Figure 6Prostate-specific antigen (PSA) levels in the active surveillance arms. Serum PSA concentration was measured throughout the study. Changes in PSA concentration are shown for each individual patient in the active surveillance arms (A) and as mean concentrations±SEM (B); paired t-test value p=0.02. Arrows represent time points of vaccination. C: ChAdOx1.5T4; M: MVA.5T4. (C) A scatter dot plot graph representing baseline PSA concentrations compared with corresponding peak concentrations measured post-vaccination in active surveillance patients. Lines represent median; paired t-test value p=0.006. (D) Waterfall plot representing the highest PSA change from baseline, expressed as percentage of baseline value, measured at any given timepoint in patients on the active surveillance arms (patient trial IDs are given). * represents a systemic immune response to the vaccine measured either by ex vivo IFN-γ ELISpot on freshly isolated peripheral blood mononuclear cells (PBMCs) or flow cytometry on short-term stimulated PBMCs. # indicates a CD8+ T-cell local immune response to the vaccine measured either by flow cytometry on short-term stimulated tumor-infiltrating lymphocyte cultures or by immunohistochemistry on post-vaccination biopsies (CD8+ T-cell density ≥1.5-fold pre-vaccination biopsies).

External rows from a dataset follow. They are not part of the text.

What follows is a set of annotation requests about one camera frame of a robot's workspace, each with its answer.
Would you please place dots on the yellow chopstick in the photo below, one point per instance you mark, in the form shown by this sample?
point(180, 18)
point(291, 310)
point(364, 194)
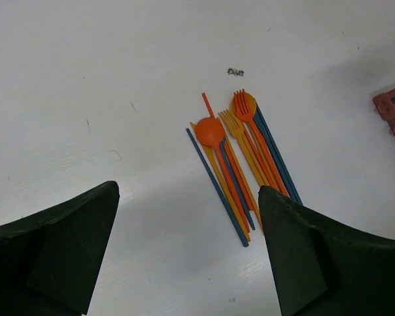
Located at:
point(244, 183)

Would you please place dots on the orange spoon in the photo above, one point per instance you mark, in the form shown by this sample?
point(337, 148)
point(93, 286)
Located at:
point(217, 154)

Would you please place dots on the pink top container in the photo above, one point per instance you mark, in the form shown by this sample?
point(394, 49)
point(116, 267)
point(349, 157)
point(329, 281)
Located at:
point(385, 105)

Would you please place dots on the yellow fork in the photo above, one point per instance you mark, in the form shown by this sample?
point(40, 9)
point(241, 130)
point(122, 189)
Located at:
point(236, 129)

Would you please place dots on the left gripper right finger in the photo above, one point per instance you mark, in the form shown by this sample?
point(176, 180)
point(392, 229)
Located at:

Comparative immune T-cell reactivity against the 5T4 antigen as measured by functional assays in the blood and the prostate along with density of T-cell infiltration by IHC in 3 selected patients with ≥100% increase in serum PSA
| Patient ID | Ex vivo ELISpot | Flow cytometry on cultured PBMCs | Flow cytometry on expanded TILs | IHC | PSA levels | |||
| CD4+ | CD8+ | CD4+ | CD8+ | CD3+ | CD8+ | |||
| VAN-007 | 1025 | ND | ND | ND | ND | N | Y | >100 |
| VAN-022 | 61 | 0 | 8.1 | ND | ND | ND | ND | >100 |
| VAN-026 | 56 | 0 | 10.4 | 0 | 1.64 | Y | Y | >100 |
BL, baseline; IHC, immunohistochemistry; N, no; ND, not done; PBMC, peripheral blood mononuclear cell; PSA, prostate-specific antigen; SFC, spot-forming cell; TIL, tumor-infiltrating lymphocyte; Y, yes.

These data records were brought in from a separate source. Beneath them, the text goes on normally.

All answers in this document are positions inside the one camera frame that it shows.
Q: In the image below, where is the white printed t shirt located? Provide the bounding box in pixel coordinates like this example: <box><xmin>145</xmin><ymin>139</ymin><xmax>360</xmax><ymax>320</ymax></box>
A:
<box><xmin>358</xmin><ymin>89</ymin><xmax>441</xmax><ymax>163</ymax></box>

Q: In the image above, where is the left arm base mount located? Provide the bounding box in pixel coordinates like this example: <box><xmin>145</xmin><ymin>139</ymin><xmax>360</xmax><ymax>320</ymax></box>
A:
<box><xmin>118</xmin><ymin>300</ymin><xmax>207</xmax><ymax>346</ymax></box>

Figure 7T-cell infiltration in the prostate. Archival diagnostic prostate biopsies and matched on-study prostate biopsies taken at week 10 from selected patients in the active surveillance arms were tested for T-cell infiltration by immunohistochemistry (patient trial IDs are given). Formalin-fixed paraffin-embedded sections were stained with anti-CD3 and anti-CD8 antibodies and cell densities were calculated. (A) Comparison of CD3+ (left) and CD8+ (right) T-cell densities, expressed as number of cells/mm2, and (B) representative pictures of CD3 and CD8 expression between pre-treatment and post-treatment biopsies in 2 patients who had ≥100% increase in serum prostate-specific antigen levels post-vaccination. Brown regions indicate immunoreactivity. Scale bar is shown (100 µm).